▸ Data extract:

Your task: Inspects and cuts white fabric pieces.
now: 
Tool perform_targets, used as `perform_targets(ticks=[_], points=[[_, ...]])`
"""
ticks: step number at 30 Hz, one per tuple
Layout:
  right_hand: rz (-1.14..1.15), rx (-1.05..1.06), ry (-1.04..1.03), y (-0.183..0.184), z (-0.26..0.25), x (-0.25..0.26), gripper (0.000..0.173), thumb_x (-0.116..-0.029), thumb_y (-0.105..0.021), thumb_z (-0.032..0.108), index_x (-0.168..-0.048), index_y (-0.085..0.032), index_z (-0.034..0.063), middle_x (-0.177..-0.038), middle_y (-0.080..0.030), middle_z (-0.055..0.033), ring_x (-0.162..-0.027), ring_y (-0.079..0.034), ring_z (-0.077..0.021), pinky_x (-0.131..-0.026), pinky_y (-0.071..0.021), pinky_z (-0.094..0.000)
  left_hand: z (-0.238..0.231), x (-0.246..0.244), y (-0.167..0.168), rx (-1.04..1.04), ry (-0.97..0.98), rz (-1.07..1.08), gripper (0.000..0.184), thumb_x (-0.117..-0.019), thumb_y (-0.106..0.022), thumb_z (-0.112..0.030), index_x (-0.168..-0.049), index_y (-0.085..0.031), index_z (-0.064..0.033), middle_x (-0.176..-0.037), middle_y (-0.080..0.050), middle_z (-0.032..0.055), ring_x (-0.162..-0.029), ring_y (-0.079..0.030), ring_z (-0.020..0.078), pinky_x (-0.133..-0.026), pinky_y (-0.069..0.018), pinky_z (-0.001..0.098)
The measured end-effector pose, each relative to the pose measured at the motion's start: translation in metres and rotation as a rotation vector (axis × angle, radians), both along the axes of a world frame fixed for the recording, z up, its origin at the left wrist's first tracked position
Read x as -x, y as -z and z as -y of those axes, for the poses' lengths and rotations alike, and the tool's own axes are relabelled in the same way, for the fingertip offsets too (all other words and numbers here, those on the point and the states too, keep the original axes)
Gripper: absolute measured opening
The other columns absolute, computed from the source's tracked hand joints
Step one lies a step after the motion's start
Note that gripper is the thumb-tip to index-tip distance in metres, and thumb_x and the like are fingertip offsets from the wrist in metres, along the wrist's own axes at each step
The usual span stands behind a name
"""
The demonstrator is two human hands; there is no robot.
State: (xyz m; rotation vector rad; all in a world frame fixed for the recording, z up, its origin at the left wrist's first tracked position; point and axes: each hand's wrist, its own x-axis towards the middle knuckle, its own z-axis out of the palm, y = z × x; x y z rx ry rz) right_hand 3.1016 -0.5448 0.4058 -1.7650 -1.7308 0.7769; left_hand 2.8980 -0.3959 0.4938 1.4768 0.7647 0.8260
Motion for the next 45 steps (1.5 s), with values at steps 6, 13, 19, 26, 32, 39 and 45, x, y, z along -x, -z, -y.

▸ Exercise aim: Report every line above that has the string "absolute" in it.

▸ Completed task:
Gripper: absolute measured opening
The other columns absolute, computed from the source's tracked hand joints

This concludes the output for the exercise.